“Not really,” Peter replied. “Why you guys? Was Tintfass involved with the FBI? Informing for you, maybe? You guys pissed that Bauer offed him?”

“Bauer’s in the zoo where he belongs,” Fujimora leaned in a little, resting his hands on Peter’s window frame. “Just don’t disturb the animals too much. No one wants to get bitten. Good talking to you.”

10:21 P.M. PST Intensive Care Unit, UCLA Medical Center, Los Angeles

Kris Czikowlis plucked a blue pen out of the pocket of her white medical coat and began scribbling on a notepad. It was standard stuff, but she always felt better when she made notes: Get medical history. Seizures? Family history. Strokes? She used layman’s terminology because it prompted her to use the same words with the family.

The patient lying on the bed in front of her was a male, mid-forties, Mr. Ryan Chappelle. Some sort of government employee or cop. Not overweight, although of course that didn’t rule out some sort of heart condition. No prior signs of distress, until he’d collapsed less than an hour earlier. By the time he arrived at UCLA Med he was comatose.

History of drug use?

He wouldn’t be the first government employee, even police officer, to use drugs, and the right drugs in the wrong hands could turn the brain off like a light switch.

A man in a gray suit walked into the ICU, tugging at his tie. He saw the patient and then Kris. His eyes slid down her body and then back up to her eyes. But he did it quickly, and that passed for politeness these days.

“You’re his doctor?” the man said, offering his hand. “Chris Henderson.”

Kris replaced her pen and shook his hand. “I’m Dr. Czikowlis. Are you family?”

“No, colleagues. I was there when he collapsed. Do you know what happened?”

“Not yet,” she said. “He’s stable now, but comatose.

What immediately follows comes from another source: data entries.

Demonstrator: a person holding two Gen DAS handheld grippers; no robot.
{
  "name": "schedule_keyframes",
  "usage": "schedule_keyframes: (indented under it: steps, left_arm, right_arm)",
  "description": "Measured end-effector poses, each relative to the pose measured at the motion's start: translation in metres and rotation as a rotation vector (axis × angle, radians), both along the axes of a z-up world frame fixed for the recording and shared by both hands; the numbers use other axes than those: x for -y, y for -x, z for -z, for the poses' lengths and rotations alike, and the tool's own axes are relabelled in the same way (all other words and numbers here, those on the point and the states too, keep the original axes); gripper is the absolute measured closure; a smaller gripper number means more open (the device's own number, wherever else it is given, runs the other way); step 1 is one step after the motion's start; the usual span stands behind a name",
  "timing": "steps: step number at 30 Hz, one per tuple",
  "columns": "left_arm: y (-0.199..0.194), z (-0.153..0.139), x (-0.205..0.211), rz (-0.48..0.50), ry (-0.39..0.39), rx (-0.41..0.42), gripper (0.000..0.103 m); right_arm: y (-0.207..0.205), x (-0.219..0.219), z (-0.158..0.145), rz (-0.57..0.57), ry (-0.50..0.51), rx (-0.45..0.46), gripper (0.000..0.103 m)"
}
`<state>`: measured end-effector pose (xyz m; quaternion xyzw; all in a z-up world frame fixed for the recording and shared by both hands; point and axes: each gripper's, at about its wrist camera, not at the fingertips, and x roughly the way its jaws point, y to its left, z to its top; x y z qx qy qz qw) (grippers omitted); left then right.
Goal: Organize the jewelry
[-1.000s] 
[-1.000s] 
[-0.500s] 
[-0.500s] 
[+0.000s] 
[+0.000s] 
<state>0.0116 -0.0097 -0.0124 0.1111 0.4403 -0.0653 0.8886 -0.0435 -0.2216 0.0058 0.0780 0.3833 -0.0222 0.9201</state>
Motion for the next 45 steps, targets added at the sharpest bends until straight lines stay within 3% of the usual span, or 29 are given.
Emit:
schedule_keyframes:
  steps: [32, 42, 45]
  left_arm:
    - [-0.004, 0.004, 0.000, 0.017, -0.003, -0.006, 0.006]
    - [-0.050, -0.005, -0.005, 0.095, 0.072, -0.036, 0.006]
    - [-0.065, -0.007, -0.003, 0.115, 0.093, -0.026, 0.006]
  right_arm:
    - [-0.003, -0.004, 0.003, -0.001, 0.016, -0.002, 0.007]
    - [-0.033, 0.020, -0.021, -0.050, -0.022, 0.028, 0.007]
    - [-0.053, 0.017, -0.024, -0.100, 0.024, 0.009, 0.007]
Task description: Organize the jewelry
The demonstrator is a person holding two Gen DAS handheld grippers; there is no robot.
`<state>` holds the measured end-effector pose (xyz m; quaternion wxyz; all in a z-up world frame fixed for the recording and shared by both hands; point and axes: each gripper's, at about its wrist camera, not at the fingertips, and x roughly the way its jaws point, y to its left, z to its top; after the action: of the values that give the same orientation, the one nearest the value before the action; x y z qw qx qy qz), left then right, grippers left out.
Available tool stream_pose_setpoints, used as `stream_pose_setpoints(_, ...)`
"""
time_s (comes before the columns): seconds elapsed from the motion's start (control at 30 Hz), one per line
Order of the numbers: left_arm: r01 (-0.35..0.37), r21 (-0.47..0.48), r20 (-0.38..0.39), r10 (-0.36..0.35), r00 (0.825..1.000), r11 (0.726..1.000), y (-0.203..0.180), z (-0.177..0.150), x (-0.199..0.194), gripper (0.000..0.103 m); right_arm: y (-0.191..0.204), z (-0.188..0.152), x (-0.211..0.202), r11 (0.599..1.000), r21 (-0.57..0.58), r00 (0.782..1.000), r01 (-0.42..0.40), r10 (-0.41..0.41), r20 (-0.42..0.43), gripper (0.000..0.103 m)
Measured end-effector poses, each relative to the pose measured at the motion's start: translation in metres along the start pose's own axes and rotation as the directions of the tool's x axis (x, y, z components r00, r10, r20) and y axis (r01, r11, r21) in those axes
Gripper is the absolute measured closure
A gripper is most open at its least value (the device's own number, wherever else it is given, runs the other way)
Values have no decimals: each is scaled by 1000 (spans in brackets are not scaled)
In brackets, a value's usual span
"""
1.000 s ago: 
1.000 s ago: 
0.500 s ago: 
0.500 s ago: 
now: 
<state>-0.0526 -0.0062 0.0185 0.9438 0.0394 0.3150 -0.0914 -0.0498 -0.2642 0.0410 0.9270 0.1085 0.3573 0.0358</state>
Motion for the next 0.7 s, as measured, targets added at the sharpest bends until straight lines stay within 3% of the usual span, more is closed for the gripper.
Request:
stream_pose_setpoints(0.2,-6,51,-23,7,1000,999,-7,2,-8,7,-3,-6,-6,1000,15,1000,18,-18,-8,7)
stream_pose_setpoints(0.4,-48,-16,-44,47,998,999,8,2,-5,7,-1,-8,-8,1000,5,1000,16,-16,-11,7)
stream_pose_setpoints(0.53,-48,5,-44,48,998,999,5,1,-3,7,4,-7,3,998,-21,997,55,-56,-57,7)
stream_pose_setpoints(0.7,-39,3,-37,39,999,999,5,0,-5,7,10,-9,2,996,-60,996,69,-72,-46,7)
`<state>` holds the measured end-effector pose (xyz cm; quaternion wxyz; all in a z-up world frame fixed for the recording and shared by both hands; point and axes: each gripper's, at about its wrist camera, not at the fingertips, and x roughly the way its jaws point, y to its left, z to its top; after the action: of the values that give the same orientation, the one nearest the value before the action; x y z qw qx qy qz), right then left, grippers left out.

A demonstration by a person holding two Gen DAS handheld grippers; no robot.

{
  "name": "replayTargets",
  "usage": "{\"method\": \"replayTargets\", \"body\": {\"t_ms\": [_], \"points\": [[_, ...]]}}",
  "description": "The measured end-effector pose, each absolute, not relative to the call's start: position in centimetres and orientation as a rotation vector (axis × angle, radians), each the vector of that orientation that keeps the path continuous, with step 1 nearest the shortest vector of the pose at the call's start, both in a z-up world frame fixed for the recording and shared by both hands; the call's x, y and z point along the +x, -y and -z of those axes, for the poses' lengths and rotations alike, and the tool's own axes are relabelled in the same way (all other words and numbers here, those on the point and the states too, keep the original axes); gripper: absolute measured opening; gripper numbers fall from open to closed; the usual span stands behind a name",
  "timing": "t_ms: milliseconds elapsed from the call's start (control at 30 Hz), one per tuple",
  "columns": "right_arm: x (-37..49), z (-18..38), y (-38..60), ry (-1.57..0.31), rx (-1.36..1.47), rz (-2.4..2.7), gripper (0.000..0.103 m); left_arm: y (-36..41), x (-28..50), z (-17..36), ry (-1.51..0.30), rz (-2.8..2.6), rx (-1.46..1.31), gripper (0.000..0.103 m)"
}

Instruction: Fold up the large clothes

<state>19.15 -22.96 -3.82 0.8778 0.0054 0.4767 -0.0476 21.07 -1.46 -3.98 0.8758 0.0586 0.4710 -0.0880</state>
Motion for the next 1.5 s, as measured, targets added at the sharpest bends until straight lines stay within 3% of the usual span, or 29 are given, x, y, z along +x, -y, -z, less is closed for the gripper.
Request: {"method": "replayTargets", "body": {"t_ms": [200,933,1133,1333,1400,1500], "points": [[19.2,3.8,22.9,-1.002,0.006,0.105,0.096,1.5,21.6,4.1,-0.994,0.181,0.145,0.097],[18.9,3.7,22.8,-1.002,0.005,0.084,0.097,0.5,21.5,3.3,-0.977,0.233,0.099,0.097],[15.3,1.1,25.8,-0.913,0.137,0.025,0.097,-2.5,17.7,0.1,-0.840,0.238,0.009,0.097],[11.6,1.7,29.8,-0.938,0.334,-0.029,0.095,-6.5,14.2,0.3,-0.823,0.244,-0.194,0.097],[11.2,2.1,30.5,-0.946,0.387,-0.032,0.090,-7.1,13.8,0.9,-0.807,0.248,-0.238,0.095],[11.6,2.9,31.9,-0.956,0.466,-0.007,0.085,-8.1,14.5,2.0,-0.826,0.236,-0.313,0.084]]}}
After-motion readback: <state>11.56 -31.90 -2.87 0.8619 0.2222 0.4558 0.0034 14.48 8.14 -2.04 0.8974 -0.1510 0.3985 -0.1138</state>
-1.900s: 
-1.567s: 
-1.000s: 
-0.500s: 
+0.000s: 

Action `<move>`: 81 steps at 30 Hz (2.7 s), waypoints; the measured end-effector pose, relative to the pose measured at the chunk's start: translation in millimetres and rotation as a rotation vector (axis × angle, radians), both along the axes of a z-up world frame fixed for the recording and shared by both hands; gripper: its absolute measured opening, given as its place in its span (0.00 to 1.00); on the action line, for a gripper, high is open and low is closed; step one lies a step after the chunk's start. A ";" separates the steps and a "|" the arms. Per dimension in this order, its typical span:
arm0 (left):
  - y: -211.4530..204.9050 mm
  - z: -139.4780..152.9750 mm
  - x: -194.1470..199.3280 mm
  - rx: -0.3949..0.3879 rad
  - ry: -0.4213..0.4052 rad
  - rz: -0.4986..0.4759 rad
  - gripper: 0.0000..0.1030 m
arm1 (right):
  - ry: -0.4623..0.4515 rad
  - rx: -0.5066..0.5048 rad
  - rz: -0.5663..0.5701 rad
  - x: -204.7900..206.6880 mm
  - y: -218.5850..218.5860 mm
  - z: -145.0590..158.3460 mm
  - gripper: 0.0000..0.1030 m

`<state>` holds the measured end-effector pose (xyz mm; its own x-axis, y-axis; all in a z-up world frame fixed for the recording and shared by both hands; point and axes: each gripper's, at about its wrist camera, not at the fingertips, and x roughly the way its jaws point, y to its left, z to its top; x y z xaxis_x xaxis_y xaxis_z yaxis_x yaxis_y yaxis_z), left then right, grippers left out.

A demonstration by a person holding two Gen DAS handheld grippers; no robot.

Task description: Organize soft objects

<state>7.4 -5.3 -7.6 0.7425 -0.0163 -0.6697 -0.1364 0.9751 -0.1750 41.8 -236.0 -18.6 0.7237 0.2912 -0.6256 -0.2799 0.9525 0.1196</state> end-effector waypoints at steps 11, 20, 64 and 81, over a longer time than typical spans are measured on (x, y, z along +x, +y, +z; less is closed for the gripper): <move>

Did you give a history to the paramedics?”

Henderson looked at Chappelle. On his best days the Regional Director looked thin. Lying in the ICU he was practically skeletal. “As much as I could. We’re not that close, really. But he always seemed to be pretty healthy.”

“We’ll find out what’s going on,” Dr. Czikowlis promised. “I’m ordering blood work and a few other tests.”

“What will the blood work show?”

“Anything in his system, drugs, like that.”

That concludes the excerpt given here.